EXERCISE:
Each line below that includes "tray" counts once; report the total and nothing more.

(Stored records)
[Start of Attachment]

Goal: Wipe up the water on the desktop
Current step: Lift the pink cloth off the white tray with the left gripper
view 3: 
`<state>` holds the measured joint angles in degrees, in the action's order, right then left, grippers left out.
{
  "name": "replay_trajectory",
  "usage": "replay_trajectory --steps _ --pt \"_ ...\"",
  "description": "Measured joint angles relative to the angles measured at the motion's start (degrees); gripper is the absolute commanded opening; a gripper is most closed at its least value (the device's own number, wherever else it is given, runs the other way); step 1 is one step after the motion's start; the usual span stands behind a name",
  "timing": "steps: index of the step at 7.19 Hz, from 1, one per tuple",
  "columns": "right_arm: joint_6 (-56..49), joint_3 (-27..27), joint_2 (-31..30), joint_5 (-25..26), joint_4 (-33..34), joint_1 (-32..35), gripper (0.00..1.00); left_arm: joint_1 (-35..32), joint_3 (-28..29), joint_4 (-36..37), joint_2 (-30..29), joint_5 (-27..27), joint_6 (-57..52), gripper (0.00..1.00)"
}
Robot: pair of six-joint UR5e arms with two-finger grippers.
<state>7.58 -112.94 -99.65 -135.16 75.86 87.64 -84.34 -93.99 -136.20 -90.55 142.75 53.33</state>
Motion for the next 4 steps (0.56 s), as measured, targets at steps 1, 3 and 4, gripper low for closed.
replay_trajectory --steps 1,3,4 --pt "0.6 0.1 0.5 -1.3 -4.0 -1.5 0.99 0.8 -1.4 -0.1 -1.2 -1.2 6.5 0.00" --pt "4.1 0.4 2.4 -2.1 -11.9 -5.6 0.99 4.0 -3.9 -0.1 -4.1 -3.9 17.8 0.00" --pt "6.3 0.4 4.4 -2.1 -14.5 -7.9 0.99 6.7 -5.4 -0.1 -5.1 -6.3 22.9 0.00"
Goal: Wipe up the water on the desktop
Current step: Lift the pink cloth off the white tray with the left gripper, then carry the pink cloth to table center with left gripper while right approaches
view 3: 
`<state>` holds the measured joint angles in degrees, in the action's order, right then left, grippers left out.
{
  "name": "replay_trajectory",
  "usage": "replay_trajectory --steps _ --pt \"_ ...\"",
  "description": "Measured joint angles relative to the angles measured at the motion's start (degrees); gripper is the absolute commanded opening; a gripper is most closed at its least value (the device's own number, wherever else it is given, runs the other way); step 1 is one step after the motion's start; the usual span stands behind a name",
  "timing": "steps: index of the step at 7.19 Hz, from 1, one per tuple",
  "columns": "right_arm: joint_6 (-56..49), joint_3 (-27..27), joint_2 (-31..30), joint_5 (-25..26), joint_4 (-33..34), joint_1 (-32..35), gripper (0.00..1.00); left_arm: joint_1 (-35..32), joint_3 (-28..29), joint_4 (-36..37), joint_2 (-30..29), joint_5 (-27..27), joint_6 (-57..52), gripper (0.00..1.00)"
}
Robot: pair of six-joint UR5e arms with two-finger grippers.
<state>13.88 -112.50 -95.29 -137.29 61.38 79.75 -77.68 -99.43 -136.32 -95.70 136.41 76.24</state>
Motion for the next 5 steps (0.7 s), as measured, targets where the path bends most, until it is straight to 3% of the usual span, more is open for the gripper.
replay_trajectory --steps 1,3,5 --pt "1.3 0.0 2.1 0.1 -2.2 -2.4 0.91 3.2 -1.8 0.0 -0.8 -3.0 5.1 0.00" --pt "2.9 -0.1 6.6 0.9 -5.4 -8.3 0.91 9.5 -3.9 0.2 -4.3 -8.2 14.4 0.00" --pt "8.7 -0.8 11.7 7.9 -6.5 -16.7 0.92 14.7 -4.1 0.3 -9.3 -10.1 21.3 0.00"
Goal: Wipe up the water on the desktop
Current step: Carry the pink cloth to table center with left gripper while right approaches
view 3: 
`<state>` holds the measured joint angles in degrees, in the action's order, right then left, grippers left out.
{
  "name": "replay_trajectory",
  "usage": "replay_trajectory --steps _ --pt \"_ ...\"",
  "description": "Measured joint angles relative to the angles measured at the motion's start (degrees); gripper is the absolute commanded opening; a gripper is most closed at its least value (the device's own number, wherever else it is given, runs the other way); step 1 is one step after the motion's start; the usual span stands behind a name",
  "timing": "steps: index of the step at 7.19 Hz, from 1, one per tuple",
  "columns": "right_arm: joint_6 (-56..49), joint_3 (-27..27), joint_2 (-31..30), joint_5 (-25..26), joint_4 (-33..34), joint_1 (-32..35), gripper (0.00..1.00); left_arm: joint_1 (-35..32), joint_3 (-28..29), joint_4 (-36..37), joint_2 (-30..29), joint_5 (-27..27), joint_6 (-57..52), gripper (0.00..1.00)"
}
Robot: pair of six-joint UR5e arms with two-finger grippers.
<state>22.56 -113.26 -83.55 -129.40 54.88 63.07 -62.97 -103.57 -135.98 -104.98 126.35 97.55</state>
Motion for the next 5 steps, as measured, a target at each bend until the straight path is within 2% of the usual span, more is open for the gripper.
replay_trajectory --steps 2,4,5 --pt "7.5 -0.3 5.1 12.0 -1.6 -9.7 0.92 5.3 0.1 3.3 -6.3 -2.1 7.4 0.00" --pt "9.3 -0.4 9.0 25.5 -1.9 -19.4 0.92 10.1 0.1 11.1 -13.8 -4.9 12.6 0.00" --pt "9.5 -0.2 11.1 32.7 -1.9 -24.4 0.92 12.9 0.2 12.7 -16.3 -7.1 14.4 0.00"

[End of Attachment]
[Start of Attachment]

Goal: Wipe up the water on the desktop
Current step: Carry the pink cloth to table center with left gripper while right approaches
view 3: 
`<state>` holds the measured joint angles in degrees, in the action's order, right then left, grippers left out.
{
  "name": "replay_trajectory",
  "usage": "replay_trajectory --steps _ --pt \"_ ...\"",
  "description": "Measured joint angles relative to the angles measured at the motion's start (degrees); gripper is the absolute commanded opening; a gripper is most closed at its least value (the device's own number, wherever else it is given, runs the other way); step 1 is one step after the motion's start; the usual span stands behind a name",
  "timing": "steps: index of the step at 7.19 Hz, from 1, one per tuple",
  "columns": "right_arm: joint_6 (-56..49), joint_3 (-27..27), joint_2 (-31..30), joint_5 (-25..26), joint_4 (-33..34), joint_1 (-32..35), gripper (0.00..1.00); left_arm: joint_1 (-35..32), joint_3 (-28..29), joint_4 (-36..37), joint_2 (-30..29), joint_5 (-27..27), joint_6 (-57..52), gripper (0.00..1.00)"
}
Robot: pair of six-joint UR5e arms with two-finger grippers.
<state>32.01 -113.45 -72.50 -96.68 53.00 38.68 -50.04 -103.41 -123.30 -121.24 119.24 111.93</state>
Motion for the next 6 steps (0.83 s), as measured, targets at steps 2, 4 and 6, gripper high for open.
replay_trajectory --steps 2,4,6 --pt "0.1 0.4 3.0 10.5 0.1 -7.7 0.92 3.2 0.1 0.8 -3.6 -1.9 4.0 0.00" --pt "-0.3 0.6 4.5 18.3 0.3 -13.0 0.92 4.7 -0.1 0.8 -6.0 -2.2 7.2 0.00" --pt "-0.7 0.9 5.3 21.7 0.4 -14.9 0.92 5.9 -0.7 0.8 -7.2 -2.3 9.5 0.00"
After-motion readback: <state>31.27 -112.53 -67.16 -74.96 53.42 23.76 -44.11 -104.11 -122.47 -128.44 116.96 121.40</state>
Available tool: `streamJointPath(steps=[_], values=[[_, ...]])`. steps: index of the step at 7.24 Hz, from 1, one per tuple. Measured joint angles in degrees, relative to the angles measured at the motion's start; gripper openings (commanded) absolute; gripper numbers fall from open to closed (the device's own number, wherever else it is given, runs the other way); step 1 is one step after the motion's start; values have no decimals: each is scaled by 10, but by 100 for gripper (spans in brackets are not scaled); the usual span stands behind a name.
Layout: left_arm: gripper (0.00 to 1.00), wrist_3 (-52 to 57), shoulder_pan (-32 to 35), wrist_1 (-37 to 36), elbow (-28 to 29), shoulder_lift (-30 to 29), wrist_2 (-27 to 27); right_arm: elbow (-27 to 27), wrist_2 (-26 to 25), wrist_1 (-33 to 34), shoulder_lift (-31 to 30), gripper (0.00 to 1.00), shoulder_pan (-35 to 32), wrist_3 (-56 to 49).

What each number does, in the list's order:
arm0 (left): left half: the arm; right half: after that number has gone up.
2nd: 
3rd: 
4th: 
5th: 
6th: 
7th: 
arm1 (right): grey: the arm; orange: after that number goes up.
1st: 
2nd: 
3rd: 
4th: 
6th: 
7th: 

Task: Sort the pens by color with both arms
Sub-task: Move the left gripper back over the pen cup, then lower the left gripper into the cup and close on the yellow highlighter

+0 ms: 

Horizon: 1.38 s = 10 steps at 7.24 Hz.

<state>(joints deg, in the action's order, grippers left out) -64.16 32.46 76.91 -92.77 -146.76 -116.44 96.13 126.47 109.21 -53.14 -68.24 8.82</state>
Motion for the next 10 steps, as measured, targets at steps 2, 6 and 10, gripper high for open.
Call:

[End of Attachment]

TASK OUTPUT:
2